We've exploited (1) and (2) above - by creating copies of our data and cleverly arranging it, we turn an O(n) scan into an O(1) lookup. Clever!

Doc Values

Now, what if we want to sort all those results by price? This is where doc values come in. While the documents contain a bunch of other fields like author, title, etc. we really want to get only the price for all the matched results. This is a very common problem for row-oriented databases like relational databases! Even though I only need to access a single column, I need to read the entire row and index into it.

The secret to the performance of analytics workhorses like Spark or AWS's Redshift is they use a columnar format to store data in contiguous chunks of memory. When you query a column, you're really just reading a contiguous chunk of memory. The doc values structure does just this with a columnar, contiguous representation of a single field for all documents across the segment. Our inverted index gives us the mapping of tokens to documents, and doc values give us the data we need to perform that final sort.

Coordinating Nodes

Remember that we talked about how Elasticsearch is a distributed system? Coordinating nodes are responsible for taking requests from end clients and coordinating their execution across the cluster. They are the entry point for a user request and are responsible for parsing the query, determining which nodes are responsible for the query, and returning the results to the user.

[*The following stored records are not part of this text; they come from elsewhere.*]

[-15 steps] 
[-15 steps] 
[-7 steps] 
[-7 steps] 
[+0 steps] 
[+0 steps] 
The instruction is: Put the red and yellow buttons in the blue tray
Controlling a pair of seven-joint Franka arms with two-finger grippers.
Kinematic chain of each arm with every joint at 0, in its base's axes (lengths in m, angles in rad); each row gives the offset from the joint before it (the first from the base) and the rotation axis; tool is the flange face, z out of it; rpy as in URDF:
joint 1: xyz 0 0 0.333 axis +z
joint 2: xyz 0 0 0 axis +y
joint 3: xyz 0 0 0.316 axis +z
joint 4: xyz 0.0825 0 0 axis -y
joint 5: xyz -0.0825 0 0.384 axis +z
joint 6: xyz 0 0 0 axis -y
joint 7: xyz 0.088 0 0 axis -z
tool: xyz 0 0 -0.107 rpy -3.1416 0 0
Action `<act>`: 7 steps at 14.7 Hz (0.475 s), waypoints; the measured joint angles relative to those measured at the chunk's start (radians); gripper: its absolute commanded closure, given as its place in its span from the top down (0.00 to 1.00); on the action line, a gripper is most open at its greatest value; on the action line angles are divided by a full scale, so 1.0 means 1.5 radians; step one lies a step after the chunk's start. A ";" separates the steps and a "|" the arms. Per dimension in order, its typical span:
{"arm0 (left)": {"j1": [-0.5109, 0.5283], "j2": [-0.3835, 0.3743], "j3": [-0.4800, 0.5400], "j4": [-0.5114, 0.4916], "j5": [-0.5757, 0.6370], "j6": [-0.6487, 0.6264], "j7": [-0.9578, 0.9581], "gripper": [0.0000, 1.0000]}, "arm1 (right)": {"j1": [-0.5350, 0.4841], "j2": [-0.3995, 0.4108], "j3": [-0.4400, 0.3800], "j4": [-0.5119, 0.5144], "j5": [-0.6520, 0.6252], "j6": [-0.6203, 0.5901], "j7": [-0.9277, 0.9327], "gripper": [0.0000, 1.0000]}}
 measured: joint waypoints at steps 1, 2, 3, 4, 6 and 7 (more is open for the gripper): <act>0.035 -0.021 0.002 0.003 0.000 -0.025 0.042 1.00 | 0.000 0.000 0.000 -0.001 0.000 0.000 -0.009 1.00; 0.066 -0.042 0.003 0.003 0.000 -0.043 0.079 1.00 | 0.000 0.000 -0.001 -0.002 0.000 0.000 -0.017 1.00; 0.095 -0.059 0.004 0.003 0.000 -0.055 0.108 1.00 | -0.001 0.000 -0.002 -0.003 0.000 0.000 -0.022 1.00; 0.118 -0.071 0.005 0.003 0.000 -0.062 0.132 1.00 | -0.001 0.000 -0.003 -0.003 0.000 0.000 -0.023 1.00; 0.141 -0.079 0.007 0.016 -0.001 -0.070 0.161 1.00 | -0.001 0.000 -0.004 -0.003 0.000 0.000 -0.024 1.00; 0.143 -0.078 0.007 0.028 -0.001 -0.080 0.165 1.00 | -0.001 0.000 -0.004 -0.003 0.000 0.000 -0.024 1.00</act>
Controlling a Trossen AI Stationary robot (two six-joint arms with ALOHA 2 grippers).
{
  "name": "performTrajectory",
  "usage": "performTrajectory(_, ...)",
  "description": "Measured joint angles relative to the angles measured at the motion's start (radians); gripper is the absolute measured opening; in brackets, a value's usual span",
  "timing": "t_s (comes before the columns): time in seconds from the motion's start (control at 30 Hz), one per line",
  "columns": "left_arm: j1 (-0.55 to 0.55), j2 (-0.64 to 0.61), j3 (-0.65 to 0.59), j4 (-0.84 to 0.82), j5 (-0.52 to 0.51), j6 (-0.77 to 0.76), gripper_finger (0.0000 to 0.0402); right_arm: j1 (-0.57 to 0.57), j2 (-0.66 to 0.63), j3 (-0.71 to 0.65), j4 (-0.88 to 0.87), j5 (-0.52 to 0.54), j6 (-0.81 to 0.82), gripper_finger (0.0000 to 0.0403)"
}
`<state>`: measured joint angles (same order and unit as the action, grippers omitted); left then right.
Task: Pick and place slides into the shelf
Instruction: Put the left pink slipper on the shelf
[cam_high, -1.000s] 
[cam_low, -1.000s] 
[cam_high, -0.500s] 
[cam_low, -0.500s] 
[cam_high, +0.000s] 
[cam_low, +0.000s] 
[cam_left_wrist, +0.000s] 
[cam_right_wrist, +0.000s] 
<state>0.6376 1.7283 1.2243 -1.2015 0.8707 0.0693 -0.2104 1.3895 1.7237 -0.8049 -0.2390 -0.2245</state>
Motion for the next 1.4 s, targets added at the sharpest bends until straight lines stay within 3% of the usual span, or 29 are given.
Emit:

One of the most important steps in execution on a coordinating node is query planning. Query planners are algorithms that determine the most efficient way to execute a search query. After a query is parsed by the coordinating node, the query planner evaluates how to best retrieve the relevant documents. This involves deciding whether to use an inverted index, determining the best order to execute parts of the query, and orchestrating how results from multiple nodes should be combined.

Order Optimization

Let's talk about this in simple terms. You are searching through millions of documents for the string "bill nye". In your inverted index, "bill" has millions of entries and "nye" has a few hundred. How might you go about this?

You could generate a hash set of all the documents that contain "nye" and then scan over the documents that contain "bill" looking for an intersection, then do a string search for "bill nye"
You could generate a hash set of all the documents that contain "bill" and then scan over the documents that contain "nye" looking for an intersection, then do a string search for "bill nye".
You could load all the documents that contain "nye" and do a string search for "bill nye".
You could load all the documents that contain "bill" and do a string search for "bill nye".
...

There are lots of options! And the difference in performance between these options can vary by orders of magnitude.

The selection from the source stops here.